Monday, April 04, 2005

The God Who is Not There

Over at Charlotte Capitalist we have a rather zealous objectivist fisking Rick Warren. No argument here that Warren needs fisking, but atheism is an illogical dead-end by any standard. Even Ayn Rand backed off from her more militant Anti-God stances later in life.

To Andy, I said the following:

You’re way off-base, and I’m ashamed you’d make such weak arguments. You didn’t prove the non-existence of God; you proved that Warren didn’t prove the existence of God. Congratulations on knocking down his strawmen. Now how about we play a big-boy grown-up game of philosophy

Existence exists. I’m glad we have this jumping off point, the benefic of talking to an objectivist.
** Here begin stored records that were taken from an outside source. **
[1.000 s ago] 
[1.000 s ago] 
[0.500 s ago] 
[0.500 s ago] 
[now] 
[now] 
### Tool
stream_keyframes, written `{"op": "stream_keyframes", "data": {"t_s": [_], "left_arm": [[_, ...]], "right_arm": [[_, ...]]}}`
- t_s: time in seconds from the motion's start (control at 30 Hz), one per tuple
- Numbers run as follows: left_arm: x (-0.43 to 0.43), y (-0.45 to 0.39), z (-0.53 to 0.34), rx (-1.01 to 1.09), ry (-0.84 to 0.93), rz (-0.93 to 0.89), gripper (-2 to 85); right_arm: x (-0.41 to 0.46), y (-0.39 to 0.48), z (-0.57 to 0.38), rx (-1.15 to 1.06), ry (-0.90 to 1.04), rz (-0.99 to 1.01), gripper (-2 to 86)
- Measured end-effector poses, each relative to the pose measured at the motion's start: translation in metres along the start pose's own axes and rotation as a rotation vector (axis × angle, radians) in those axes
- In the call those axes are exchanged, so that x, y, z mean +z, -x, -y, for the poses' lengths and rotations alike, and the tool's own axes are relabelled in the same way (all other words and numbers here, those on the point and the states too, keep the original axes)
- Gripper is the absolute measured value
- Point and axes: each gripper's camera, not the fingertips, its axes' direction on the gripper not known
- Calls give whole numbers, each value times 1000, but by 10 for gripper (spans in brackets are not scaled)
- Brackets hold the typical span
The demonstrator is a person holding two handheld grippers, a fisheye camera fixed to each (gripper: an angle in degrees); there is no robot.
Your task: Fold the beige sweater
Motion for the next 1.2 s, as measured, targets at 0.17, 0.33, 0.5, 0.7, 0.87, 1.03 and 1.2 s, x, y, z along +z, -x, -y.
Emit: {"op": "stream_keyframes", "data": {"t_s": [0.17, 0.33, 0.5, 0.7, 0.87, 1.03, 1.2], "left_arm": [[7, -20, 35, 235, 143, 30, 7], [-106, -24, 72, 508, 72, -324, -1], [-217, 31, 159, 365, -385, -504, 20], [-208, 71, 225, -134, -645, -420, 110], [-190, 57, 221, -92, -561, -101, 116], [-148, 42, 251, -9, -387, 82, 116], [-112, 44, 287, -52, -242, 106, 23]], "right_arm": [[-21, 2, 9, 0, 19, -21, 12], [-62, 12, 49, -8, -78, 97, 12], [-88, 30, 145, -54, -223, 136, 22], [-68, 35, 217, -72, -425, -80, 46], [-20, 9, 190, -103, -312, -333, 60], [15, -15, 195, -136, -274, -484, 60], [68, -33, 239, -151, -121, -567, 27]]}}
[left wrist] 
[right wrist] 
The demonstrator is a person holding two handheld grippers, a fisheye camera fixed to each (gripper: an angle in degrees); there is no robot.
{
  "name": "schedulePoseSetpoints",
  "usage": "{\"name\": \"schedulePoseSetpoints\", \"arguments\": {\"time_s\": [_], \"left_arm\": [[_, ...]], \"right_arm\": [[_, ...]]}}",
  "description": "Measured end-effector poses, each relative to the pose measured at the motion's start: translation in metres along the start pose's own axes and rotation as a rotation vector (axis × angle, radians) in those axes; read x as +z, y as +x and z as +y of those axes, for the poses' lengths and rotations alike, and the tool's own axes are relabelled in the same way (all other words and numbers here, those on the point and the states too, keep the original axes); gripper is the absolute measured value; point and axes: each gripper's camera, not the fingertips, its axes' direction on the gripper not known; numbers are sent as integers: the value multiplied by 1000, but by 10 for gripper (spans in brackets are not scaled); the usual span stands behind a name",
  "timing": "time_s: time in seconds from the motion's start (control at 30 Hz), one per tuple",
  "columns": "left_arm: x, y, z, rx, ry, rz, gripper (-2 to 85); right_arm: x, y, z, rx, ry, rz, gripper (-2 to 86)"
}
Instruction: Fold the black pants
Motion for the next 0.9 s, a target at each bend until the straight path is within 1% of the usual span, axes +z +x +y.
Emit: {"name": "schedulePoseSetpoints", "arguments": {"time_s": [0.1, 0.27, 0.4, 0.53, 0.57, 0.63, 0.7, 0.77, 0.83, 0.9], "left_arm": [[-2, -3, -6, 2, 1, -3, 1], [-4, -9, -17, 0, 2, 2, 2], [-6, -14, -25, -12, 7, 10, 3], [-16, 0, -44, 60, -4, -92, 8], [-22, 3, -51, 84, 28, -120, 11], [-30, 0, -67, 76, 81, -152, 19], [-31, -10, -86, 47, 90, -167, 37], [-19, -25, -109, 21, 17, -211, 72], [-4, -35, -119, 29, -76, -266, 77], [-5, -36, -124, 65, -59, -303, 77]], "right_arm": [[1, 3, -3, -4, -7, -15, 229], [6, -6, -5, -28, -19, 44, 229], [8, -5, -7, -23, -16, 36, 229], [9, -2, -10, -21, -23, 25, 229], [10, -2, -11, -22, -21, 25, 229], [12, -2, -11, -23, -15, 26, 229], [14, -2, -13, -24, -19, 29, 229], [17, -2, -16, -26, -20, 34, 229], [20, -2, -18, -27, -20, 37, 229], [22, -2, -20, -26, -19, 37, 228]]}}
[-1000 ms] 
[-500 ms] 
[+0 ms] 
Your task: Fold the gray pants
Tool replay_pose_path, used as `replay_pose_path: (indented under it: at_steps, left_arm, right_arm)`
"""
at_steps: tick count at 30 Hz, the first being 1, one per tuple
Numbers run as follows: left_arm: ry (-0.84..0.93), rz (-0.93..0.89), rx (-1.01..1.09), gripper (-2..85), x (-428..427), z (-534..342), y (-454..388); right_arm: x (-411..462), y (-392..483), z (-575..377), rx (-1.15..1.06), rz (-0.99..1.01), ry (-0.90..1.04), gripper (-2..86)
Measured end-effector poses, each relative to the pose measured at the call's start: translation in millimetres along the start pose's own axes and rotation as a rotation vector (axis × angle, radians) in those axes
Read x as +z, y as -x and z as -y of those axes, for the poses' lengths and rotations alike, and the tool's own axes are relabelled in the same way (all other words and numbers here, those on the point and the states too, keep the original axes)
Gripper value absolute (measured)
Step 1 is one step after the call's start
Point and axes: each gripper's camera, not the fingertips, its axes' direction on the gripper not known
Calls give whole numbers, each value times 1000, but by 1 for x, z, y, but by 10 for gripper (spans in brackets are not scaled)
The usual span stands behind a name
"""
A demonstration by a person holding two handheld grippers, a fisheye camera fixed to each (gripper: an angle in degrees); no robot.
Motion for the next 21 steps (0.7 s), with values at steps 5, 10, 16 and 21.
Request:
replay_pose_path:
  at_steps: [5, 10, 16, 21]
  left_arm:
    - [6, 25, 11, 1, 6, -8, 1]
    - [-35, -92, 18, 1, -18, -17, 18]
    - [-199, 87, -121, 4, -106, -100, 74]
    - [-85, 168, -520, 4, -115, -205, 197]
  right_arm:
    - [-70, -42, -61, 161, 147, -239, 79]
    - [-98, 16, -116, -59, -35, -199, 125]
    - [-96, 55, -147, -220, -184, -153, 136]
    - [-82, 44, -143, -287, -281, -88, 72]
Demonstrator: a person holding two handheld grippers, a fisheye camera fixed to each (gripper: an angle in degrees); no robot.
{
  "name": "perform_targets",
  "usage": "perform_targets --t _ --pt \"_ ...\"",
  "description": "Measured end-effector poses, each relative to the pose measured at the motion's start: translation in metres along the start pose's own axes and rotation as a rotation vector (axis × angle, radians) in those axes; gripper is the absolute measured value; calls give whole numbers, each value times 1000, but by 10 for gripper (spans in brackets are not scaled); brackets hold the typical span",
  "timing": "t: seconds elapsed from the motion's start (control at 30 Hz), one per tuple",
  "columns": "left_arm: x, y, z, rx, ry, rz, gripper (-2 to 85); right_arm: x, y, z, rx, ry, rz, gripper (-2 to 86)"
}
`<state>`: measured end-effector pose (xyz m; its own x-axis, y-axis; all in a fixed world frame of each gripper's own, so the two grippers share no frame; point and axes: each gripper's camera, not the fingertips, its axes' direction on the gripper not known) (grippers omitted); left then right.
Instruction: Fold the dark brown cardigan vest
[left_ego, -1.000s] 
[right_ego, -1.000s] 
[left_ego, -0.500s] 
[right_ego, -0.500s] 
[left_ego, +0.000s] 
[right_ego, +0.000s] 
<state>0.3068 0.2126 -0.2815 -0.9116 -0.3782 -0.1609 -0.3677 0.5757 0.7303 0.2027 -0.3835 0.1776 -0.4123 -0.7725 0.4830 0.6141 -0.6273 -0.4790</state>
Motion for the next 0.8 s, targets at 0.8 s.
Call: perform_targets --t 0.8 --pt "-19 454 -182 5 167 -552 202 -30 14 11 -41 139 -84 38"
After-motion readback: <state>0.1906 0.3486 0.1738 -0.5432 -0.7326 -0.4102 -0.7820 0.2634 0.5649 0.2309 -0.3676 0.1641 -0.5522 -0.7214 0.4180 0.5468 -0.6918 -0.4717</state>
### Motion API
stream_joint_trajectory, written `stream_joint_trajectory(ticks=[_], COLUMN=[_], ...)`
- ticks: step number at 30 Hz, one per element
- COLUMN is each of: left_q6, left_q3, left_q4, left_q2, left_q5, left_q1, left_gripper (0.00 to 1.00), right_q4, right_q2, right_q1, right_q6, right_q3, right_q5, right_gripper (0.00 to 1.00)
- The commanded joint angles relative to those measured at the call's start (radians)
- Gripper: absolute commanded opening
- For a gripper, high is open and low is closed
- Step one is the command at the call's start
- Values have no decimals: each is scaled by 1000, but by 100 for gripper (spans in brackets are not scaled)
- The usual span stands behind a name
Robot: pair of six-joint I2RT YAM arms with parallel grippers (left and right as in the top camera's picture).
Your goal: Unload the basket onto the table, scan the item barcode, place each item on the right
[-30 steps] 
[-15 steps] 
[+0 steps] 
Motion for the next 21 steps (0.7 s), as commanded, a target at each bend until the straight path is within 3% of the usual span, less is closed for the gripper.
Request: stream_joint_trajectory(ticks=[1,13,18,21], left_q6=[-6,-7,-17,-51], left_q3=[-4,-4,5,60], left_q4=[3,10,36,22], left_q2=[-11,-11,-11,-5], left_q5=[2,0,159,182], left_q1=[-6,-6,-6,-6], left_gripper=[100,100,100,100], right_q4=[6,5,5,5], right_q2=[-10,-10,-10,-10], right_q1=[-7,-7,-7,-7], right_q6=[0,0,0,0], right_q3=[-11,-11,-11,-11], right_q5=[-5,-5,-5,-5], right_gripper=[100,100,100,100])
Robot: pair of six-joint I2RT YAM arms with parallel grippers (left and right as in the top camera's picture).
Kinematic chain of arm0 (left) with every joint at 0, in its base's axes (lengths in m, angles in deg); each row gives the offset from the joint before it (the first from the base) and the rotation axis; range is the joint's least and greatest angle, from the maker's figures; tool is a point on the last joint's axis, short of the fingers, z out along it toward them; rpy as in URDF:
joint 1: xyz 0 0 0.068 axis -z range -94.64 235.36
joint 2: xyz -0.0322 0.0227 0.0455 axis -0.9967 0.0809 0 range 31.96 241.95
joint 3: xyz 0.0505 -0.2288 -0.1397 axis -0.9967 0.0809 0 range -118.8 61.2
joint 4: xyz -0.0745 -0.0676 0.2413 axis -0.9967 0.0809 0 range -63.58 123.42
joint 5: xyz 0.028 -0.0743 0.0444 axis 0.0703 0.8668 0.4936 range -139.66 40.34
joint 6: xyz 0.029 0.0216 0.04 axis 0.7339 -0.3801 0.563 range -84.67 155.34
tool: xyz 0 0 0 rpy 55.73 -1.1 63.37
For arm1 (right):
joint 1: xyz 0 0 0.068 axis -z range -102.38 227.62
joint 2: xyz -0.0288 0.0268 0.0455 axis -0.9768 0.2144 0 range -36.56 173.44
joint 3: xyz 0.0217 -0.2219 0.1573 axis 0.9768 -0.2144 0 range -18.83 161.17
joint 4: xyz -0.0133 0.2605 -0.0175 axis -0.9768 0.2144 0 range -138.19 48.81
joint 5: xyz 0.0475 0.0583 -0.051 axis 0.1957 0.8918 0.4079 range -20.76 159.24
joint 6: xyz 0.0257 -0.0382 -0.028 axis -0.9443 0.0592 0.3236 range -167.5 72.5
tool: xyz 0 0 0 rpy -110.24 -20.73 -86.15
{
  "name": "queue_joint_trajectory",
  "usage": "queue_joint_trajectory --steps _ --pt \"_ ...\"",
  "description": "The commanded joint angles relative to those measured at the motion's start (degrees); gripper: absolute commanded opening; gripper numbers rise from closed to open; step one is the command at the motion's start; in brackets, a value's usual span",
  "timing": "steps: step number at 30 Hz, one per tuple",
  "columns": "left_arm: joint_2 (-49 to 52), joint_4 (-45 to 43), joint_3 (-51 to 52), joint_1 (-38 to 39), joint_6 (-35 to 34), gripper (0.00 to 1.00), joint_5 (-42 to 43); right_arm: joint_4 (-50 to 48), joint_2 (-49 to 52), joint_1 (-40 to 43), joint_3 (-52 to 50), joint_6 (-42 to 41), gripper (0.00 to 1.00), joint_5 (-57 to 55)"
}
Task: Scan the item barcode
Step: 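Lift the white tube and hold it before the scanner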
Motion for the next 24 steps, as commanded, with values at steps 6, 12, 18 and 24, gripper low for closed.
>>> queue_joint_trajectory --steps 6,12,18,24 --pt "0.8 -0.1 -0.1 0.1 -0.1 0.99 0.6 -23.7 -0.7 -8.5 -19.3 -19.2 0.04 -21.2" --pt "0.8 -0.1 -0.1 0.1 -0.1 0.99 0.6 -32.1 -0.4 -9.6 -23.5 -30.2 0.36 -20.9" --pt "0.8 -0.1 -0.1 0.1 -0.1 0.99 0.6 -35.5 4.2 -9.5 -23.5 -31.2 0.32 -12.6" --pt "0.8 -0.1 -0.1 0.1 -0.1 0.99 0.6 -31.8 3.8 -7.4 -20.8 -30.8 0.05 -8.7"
I don’t have to argue this point with some obnoxious kid who thinks he’s Neo and that we’re living in the Matrix.

If existence exists, there are two mutually exclusive possibilities:

(1) Existence is innate. It was not “created”. (An atheistic universe)

(2) Existence was created and is not innate in and of itself. Rather, existence was created by something which (or someone who) is innate. (A deistic universe)

If the first possibly, then we have a perfectly materialistic world. The supreme power is matter and the physical laws of matter. Nothing exists but that which has physical attributes. I admit, it’s a rather beautiful way of looking at the universe: Rather than having a God who commands, which we must obey, the universe is a type of “god”, which to command, must be obeyed.

The problem is that certain pieces do not fit into this universe. Namely you, me, Ayn Rand, every other conscious being in the universe, and the Law of Identification itself.

Existence--in and of itself--cannot cause the identification of existence. Matter cannot cause one to know that matter is present. Nor can lack of matter cause one to know that matter is absent. Nor does your own physical being explain consciousness--the identification of self.

The 9 ball can ricochet off the cue ball. The plant can photosynthesize light and process soil into its cells. An animal can react to a chasing predator or running prey. A person's eyes can absorb the image of a rainbow in the sky, and experience emotional euphoria therefrom. These are all natural phenomena, effects from a cause. But the ability to say “There’s a 9 ball”, “There’s a cue ball”, “Look at that plant grow”, “There’s an animal, and it’s running” “There’s atmospheric water refracting light into multiple colors, and it's beautiful” . . . these are not effects from material causes, but an unexplained, physically unnecessary, mysterious process.

The otherworldly aspects of identification can also be proved in the negative. You can look around and say, “There is no rainbow”. How and why? Such a reaction is not effect from a cause, but an independent identification of a lack of a effect or a cause. The faculty of identification exists independently of the physical world being identified!

You’ve asked why there is no scientific evidence of a God. In other words, you want material proof of someone who exist independent of matter. Rather, you should ask where you consciousness came from. Not from matter, since it would be circular to say that the ability to perceive matter came from matter. Nor is consciousness innate, since it is the object and not the subject of reality. Matter does not make your consciousness and your consciousness does not make matter. Therefore, they both must have an independent third cause, that cause being God.

You believe God doesn't exist. You’re correct. Rather he “hyper-exists” and transcends the material world and our consciousness. Sorry if such a statement is a cop-out, but any attempt to explain God’s “non-being” and “non-perceivablity” is impossible. It’s safe to say that God is the one exception to Aristotle’s law, the one entity which exist and doesn’t exist at the same time, in the same matter. For he created matter.